• WHAT YOU NEED TO DO: Whenever a line in the entries includes the word "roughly", copy that line out.

• PROVIDED DATA:
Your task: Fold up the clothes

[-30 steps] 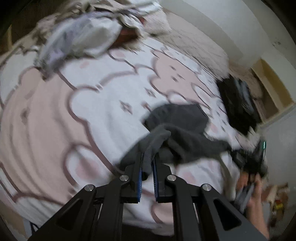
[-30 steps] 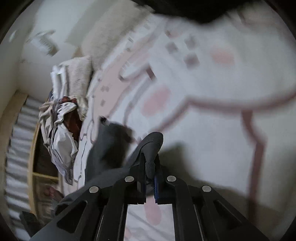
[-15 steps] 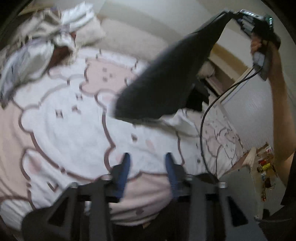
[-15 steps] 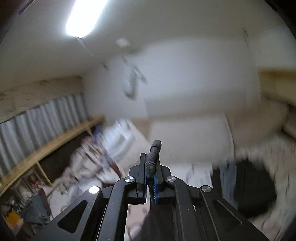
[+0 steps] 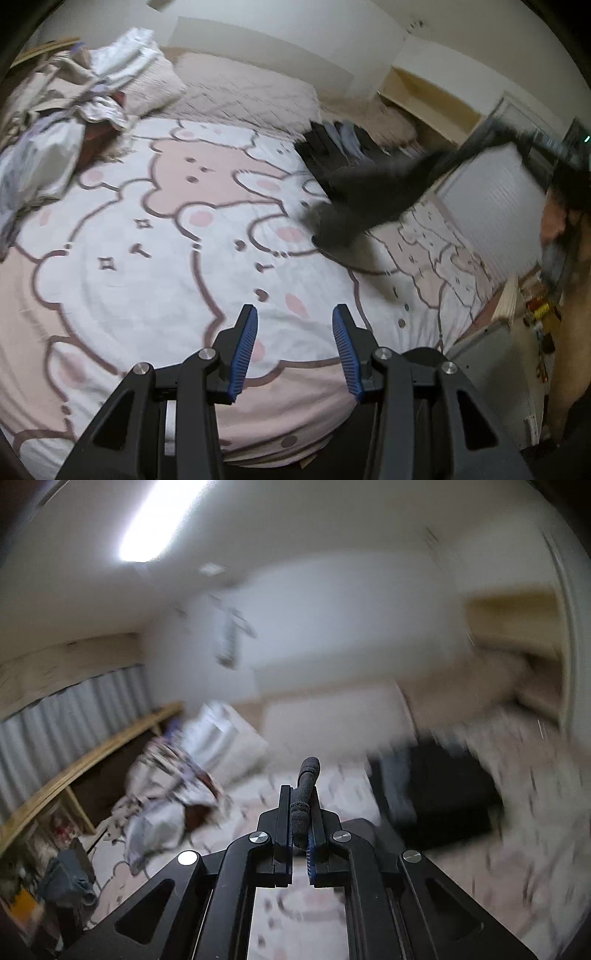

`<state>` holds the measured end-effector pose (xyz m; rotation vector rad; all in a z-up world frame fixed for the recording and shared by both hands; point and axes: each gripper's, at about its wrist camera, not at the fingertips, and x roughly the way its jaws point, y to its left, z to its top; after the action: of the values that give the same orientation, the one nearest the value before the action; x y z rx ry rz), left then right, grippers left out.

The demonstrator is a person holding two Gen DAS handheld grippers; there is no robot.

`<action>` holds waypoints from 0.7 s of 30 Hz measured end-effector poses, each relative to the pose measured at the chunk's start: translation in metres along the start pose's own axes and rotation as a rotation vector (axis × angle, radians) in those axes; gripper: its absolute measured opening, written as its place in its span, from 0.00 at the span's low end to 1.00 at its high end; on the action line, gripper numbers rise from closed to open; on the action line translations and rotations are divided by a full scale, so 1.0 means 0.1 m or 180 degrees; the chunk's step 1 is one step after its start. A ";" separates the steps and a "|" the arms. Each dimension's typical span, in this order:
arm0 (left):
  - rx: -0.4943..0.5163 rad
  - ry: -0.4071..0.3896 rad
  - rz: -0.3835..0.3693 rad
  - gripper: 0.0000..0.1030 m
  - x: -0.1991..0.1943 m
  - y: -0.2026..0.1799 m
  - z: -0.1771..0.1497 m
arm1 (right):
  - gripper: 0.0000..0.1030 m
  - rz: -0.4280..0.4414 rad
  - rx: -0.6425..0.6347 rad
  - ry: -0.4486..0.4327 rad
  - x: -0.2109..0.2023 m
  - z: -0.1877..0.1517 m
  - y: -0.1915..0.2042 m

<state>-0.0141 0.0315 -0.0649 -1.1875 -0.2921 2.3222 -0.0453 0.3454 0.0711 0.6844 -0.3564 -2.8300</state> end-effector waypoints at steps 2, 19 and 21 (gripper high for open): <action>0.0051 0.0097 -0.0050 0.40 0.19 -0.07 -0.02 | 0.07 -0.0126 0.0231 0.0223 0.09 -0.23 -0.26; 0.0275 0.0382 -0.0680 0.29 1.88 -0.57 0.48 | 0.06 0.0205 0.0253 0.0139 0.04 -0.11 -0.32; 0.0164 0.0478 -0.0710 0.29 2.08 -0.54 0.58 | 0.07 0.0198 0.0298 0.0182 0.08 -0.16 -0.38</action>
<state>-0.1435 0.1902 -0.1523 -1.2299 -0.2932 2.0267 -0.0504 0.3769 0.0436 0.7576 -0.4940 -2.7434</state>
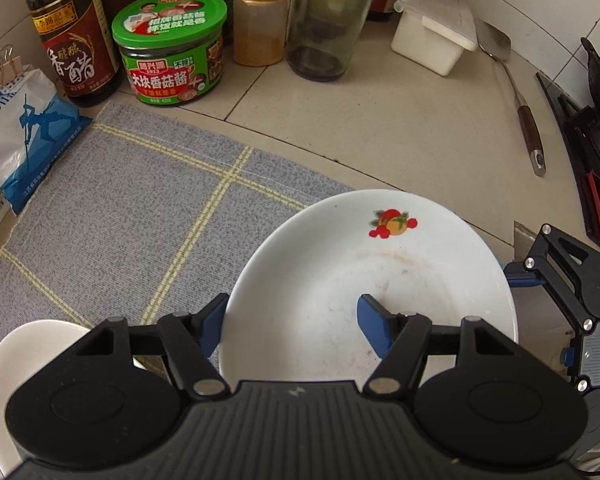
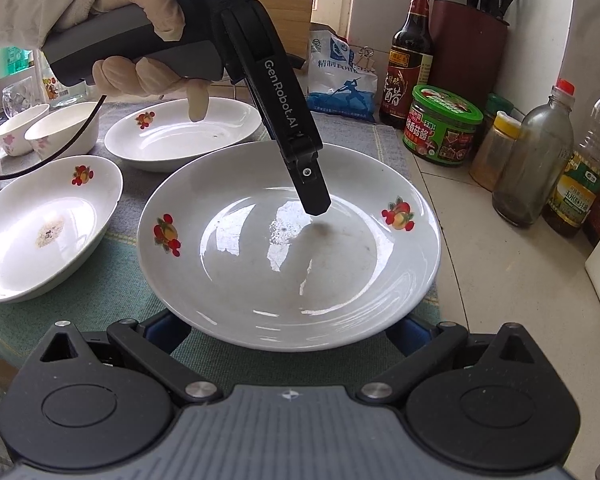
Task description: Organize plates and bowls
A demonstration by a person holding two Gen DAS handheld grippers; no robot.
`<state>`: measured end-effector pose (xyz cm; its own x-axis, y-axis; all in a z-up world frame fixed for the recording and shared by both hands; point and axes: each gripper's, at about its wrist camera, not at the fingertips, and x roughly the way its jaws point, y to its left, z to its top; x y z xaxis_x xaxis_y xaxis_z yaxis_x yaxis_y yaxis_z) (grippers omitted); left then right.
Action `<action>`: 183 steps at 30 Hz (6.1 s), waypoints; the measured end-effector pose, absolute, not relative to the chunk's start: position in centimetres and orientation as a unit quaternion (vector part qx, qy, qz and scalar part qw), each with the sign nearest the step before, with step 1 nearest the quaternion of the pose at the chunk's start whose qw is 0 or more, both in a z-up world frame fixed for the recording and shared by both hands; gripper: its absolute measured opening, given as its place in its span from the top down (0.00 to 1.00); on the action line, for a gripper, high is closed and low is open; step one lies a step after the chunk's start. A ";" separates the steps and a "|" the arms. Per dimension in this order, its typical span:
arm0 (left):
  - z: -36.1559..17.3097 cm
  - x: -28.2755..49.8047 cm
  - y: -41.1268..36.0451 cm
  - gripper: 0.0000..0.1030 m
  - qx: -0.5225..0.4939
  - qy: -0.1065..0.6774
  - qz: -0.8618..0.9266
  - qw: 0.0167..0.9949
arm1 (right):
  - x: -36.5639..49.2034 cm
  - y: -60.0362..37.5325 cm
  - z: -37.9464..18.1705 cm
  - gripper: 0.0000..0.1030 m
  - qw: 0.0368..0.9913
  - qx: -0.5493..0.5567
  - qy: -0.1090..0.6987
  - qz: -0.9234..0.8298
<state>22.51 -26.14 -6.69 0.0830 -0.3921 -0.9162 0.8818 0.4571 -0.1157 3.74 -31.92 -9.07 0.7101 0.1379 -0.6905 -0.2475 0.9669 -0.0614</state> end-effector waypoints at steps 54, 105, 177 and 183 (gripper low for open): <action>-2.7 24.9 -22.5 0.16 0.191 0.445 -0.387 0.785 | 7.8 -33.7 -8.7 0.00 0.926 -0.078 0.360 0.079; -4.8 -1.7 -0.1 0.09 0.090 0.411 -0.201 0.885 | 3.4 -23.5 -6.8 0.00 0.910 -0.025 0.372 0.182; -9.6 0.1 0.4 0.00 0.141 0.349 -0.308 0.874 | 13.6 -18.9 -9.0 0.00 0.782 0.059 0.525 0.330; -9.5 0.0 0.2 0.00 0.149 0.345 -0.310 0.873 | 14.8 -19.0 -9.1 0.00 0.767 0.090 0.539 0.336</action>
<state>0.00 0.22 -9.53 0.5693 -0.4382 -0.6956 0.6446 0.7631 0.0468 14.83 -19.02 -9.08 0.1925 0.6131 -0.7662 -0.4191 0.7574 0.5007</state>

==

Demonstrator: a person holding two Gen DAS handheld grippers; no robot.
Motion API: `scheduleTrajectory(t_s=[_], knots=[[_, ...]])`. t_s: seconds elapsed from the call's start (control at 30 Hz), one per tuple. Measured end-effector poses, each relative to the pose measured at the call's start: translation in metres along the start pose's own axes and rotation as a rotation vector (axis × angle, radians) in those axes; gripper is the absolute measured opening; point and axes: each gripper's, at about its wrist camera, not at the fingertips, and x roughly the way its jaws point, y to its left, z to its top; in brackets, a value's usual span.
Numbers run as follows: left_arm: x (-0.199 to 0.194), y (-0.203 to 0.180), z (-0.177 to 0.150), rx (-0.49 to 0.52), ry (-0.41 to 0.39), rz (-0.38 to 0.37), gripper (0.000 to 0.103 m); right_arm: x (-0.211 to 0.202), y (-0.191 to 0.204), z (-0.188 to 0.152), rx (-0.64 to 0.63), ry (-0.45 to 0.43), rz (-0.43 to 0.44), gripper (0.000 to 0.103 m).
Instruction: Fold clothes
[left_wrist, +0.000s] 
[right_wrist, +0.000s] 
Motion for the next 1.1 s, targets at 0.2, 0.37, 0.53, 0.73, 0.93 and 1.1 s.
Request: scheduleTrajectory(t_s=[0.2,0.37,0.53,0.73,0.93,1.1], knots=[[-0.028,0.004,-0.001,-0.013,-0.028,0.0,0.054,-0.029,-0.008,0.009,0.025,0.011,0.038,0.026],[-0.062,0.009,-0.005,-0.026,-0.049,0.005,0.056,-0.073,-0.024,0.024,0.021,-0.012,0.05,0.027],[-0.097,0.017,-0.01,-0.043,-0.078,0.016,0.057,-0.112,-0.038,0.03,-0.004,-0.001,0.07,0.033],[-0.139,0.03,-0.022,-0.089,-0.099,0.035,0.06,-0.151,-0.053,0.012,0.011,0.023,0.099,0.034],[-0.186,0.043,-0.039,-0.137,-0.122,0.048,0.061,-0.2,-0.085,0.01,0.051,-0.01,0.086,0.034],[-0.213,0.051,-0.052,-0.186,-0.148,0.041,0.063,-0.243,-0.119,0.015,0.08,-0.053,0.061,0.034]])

• EXERCISE RESPONSE:
`<state>` holds the measured end-effector pose (xyz m; rotation vector rad; all in a z-up world frame fixed for the recording and shared by both hands; point and axes: each gripper's, at about its wrist camera, not at the fingertips, and x roughly the way its jaws point, y to its left, z to its top; after the action: of the values that give the same orientation, the one nearest the value before the action; x y z rx ry rz), left then right, grippers left out.
`<state>`: measured end-effector pose (xyz cm; its own x-axis, y-axis; all in a z-up world frame fixed for the recording and shared by both hands; point and axes: each gripper's, at about its wrist camera, not at the fingertips, and x roughly the way its jaws point, y to its left, z to its top; x y z xaxis_x xaxis_y xaxis_z yaxis_x yaxis_y yaxis_z) (grippers omitted); left then right.
Motion API: `scheduleTrajectory(t_s=[_], knots=[[_, ...]])`. t_s: seconds elapsed from the call's start (control at 30 Hz), one per tuple. Measured end-effector poses, each relative to the pose measured at the call's start: translation in metres along the start pose's own axes and rotation as a rotation vector (axis × angle, radians) in those axes; gripper is the absolute measured opening; point and axes: each gripper's, at about its wrist camera, not at the fingertips, and x roughly the way its jaws point, y to its left, z to its top; in brackets, a value's usual span.

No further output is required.